Take, for example, this incident at the University of New Hampshire (the flagship institution of my home state). To give the truncated version: in response to frustrations over slow elevators in his dorm, a male student posted (poorly written – odd that this is not the more significant concern of the university) posters that read:"9 out of 10 freshman girls gain 10-15 pounds. But there is something you can do about it. If u live below the 6th floor takes the stairs. Not only will u feel better about yourself but you will also be saving us time and wont be sore on the eyes." Not clever, but, apparently for the guardians of free speech, offensive to the point of university administrators imposing charges that he was guilty of affirmative action violations, harassment, and disorderly conduct. Read the article. This sort of idiocy would not fly in most of the Granite State, I assure you. Fortunately the student got pretty good representation from the Foundation for Individual Rights in Education (FIRE – their website also has information on the UNH case), a nonprofit group dedicated to protecting freedom of speech on American college campuses. The student had all charges removed, save for one related to academic dishonesty for initially lying about having printed the posters – a question he arguably should not have been asked in the first place.

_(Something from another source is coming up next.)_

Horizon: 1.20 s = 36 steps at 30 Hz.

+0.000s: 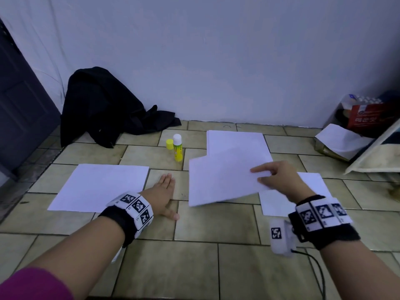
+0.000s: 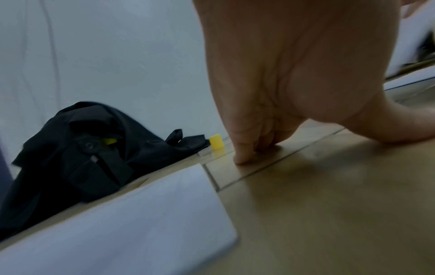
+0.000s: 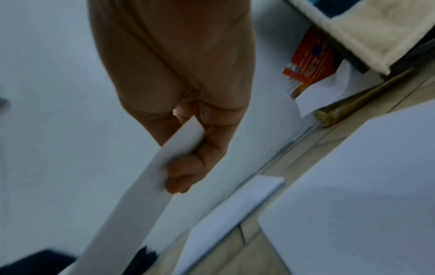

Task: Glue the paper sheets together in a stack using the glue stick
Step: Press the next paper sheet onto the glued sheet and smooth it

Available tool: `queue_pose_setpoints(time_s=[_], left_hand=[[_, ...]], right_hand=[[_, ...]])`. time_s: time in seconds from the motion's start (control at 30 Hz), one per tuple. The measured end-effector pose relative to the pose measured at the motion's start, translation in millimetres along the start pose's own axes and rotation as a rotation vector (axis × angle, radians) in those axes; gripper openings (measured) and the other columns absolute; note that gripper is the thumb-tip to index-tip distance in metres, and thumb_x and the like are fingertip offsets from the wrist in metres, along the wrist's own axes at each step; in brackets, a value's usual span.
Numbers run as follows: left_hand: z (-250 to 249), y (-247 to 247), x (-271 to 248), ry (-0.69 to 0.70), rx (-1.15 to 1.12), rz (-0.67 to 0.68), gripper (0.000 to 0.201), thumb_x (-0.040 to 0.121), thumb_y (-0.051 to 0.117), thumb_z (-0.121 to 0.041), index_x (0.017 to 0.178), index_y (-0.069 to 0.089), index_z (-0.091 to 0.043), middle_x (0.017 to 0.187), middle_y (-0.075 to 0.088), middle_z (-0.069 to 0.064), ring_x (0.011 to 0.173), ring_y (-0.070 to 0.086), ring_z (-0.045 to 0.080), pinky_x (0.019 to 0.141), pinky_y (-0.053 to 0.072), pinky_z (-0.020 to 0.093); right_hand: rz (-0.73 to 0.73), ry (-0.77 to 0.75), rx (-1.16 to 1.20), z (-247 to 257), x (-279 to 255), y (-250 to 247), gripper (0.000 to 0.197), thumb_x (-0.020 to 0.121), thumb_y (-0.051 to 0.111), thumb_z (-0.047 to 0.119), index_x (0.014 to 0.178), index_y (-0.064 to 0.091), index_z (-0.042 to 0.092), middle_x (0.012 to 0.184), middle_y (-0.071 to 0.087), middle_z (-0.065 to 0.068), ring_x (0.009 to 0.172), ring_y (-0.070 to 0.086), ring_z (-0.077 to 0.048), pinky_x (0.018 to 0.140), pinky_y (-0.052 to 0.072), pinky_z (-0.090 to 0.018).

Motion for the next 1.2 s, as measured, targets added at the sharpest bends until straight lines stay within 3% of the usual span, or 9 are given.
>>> queue_pose_setpoints(time_s=[0.07, 0.13, 0.2, 0.27, 0.4, 0.63, 0.8, 1.03, 1.2], left_hand=[[-4, -5, 1, -0.032, 0.055, 0.013, 0.120, 0.083, 0.064, -0.055, 0.147, -0.019, 0.003, 0.155, -0.024, 0.019, 0.145, -0.020, 0.031, 0.121, 0.002, 0.040], [-9, -10, 3, -0.063, 0.089, 0.040, 0.123, 0.080, 0.069, -0.053, 0.147, -0.020, 0.000, 0.155, -0.022, 0.021, 0.145, -0.017, 0.034, 0.120, 0.007, 0.044], [-14, -16, 6, -0.089, 0.110, 0.064, 0.129, 0.076, 0.075, -0.049, 0.147, -0.025, -0.009, 0.156, -0.020, 0.022, 0.146, -0.013, 0.035, 0.119, 0.013, 0.050], [-21, -22, 7, -0.118, 0.169, 0.091, 0.133, 0.073, 0.079, -0.048, 0.147, -0.027, -0.019, 0.157, -0.013, 0.024, 0.147, -0.006, 0.038, 0.116, 0.020, 0.053], [-33, -30, 7, -0.118, 0.279, 0.102, 0.133, 0.071, 0.081, -0.048, 0.149, -0.024, -0.025, 0.156, 0.006, 0.027, 0.145, 0.007, 0.041, 0.111, 0.027, 0.050], [-29, -30, 11, -0.102, 0.282, 0.086, 0.134, 0.069, 0.081, -0.050, 0.149, -0.023, -0.026, 0.152, 0.023, 0.027, 0.145, 0.010, 0.040, 0.111, 0.027, 0.049], [-26, -24, 15, -0.131, 0.200, 0.107, 0.135, 0.068, 0.083, -0.043, 0.148, -0.026, -0.031, 0.156, -0.006, 0.029, 0.146, -0.001, 0.041, 0.110, 0.028, 0.052], [-24, -22, 18, -0.103, 0.152, 0.089, 0.135, 0.069, 0.084, -0.038, 0.148, -0.024, -0.030, 0.154, -0.010, 0.033, 0.145, -0.006, 0.043, 0.112, 0.025, 0.050], [-21, -18, 25, -0.111, 0.118, 0.089, 0.138, 0.066, 0.087, -0.037, 0.147, -0.025, -0.032, 0.153, -0.014, 0.032, 0.144, -0.011, 0.044, 0.113, 0.024, 0.052]], right_hand=[[-0.078, -0.011, 0.060, 0, 11, -22, 0.031, 0.085, 0.058, -0.009, 0.107, 0.070, 0.009, 0.082, 0.060, -0.004, 0.061, 0.047, -0.013, 0.056, 0.042, -0.013], [-0.161, -0.022, 0.115, -2, 26, -38, 0.034, 0.087, 0.055, -0.010, 0.113, 0.068, 0.010, 0.092, 0.062, -0.007, 0.057, 0.052, -0.005, 0.058, 0.045, -0.014], [-0.240, -0.013, 0.141, -1, 45, -47, 0.035, 0.088, 0.054, -0.009, 0.115, 0.067, 0.009, 0.080, 0.059, -0.003, 0.045, 0.048, 0.002, 0.051, 0.042, -0.008], [-0.276, 0.015, 0.116, -2, 65, -48, 0.033, 0.089, 0.054, -0.007, 0.115, 0.067, 0.009, 0.069, 0.055, -0.002, 0.048, 0.046, -0.005, 0.051, 0.041, -0.011], [-0.243, 0.100, -0.046, -9, 100, -38, 0.033, 0.091, 0.052, -0.003, 0.110, 0.068, 0.019, 0.079, 0.058, -0.006, 0.057, 0.046, -0.013, 0.049, 0.038, -0.012], [-0.151, 0.134, -0.200, -22, 141, -18, 0.038, 0.092, 0.046, -0.004, 0.118, 0.067, 0.014, 0.114, 0.063, -0.012, 0.072, 0.051, -0.019, 0.047, 0.034, -0.009], [-0.139, 0.158, -0.229, -35, 156, -10, 0.044, 0.090, 0.038, -0.008, 0.115, 0.068, 0.012, 0.126, 0.060, -0.012, 0.070, 0.049, -0.019, 0.049, 0.035, -0.012], [-0.096, 0.291, -0.202, -58, 165, -6, 0.040, 0.093, 0.040, -0.006, 0.122, 0.063, 0.009, 0.131, 0.056, -0.014, 0.111, 0.057, -0.033, 0.091, 0.041, -0.027], [-0.068, 0.242, -0.310, -62, 168, 2, 0.041, 0.090, 0.041, -0.006, 0.118, 0.065, 0.012, 0.131, 0.055, -0.011, 0.112, 0.056, -0.030, 0.081, 0.038, -0.023]])
Point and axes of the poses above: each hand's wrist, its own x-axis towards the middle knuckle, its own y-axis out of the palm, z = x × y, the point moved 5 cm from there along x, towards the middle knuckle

As professors we have to recognize that our students have rights that are every bit as important to a free society as our own. We need to advocate for them, irrespective of our views on the content of the speech they exercise. Too much of the campus free speech debate seems only to want to protect a certain kind of speech. This is intellectually, morally, and ethically unjustifiable. But until professors show a concern for all speech, and not just that which they hold sacred, everyone’s rights will be in jeopardy.